EXERCISE GOAL: Go through the data that follows and restate each line exactly as it reads.

RECORDS SHOWN:

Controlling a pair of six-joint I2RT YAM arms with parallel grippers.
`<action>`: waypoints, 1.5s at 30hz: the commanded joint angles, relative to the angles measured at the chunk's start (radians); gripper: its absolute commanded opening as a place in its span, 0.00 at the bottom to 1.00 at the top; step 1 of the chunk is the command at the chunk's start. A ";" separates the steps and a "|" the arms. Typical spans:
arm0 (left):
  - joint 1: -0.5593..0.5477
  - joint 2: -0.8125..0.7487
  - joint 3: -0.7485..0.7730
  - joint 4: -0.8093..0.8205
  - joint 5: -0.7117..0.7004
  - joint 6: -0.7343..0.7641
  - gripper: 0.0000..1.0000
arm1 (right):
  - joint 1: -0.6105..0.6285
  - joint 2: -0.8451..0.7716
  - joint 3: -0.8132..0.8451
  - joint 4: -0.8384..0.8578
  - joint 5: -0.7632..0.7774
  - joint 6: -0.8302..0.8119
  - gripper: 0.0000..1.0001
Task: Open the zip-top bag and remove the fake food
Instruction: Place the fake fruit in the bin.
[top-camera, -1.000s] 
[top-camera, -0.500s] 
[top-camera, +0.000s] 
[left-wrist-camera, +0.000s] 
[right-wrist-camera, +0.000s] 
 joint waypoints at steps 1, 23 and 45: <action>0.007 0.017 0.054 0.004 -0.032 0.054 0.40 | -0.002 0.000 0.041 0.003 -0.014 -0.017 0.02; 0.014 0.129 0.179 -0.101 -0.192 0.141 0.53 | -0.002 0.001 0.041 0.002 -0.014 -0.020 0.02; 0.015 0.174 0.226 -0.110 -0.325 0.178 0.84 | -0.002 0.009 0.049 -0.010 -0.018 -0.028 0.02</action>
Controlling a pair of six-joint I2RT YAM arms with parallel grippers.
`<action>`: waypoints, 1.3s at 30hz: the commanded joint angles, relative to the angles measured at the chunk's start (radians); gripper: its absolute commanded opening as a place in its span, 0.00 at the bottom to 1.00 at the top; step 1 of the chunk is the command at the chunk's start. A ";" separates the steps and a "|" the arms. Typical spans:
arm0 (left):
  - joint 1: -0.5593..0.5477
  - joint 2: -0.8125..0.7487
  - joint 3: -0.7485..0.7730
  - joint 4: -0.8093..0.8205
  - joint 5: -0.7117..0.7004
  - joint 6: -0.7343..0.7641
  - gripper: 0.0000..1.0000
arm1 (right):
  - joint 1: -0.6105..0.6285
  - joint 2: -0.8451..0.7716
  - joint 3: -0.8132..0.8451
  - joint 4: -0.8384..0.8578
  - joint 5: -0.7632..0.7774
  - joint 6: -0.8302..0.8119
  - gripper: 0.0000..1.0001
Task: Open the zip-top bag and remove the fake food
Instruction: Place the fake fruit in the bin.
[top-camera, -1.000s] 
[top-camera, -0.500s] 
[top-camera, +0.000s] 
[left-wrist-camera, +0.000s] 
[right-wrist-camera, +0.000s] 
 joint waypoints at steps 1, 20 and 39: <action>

ANSWER SECTION:
Controlling a pair of six-joint I2RT YAM arms with parallel grippers.
`<action>`: waypoints, 1.5s at 30hz: the commanded joint angles, relative to the angles measured at the chunk's start (radians); gripper: its absolute commanded opening as a place in its span, 0.00 at the bottom to 1.00 at the top; step 1 of the chunk is the command at the chunk's start. A ";" separates the steps and a "|" the arms. Typical spans:
arm0 (left):
  - joint 1: -0.5593..0.5477
  - joint 2: -0.8125..0.7487
  - joint 3: -0.7485..0.7730
  - joint 4: -0.8093..0.8205
  - joint 5: -0.7117..0.7004
  - joint 6: -0.7343..0.7641
  - gripper: 0.0000..1.0000
arm1 (right):
  - joint 1: -0.6105..0.6285
  - joint 2: -0.8451..0.7716
  - joint 3: -0.8132..0.8451
  - joint 4: -0.8384..0.8578
  - joint 5: -0.7632..0.7774
  - joint 6: -0.8302..0.8119
  - gripper: 0.0000..1.0001
Task: Open the zip-top bag and remove the fake food
Instruction: Place the fake fruit in the bin.
[top-camera, -1.000s] 
[top-camera, -0.500s] 
[top-camera, +0.000s] 
[left-wrist-camera, +0.000s] 
[right-wrist-camera, +0.000s] 
 joint waypoints at steps 1, 23 and 45: <action>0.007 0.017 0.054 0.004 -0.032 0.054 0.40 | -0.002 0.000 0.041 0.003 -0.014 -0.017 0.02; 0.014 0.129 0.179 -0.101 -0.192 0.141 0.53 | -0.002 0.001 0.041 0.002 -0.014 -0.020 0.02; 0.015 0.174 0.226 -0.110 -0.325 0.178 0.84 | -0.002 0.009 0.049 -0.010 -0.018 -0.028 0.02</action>
Controlling a pair of six-joint I2RT YAM arms with parallel grippers.
`<action>`: waypoints, 1.3s at 30hz: the commanded joint angles, relative to the angles measured at the chunk's start (radians); gripper: its absolute commanded opening as a place in its span, 0.00 at the bottom to 1.00 at the top; step 1 of the chunk is the command at the chunk's start. A ";" separates the steps and a "|" the arms. Typical spans:
arm0 (left):
  - joint 1: -0.5593..0.5477
  - joint 2: -0.8125..0.7487
  - joint 3: -0.7485..0.7730
  - joint 4: -0.8093..0.8205
  - joint 5: -0.7117..0.7004
  - joint 6: -0.7343..0.7641
  - gripper: 0.0000..1.0000
arm1 (right):
  - joint 1: -0.6105..0.6285
  - joint 2: -0.8451..0.7716
  - joint 3: -0.8132..0.8451
  - joint 4: -0.8384..0.8578
  - joint 5: -0.7632..0.7774
  - joint 6: -0.8302..0.8119
  - gripper: 0.0000..1.0001
Task: Open the zip-top bag and remove the fake food
Instruction: Place the fake fruit in the bin.
[top-camera, -1.000s] 
[top-camera, -0.500s] 
[top-camera, +0.000s] 
[left-wrist-camera, +0.000s] 
[right-wrist-camera, +0.000s] 
 joint waypoints at steps 1, 20 and 39: <action>

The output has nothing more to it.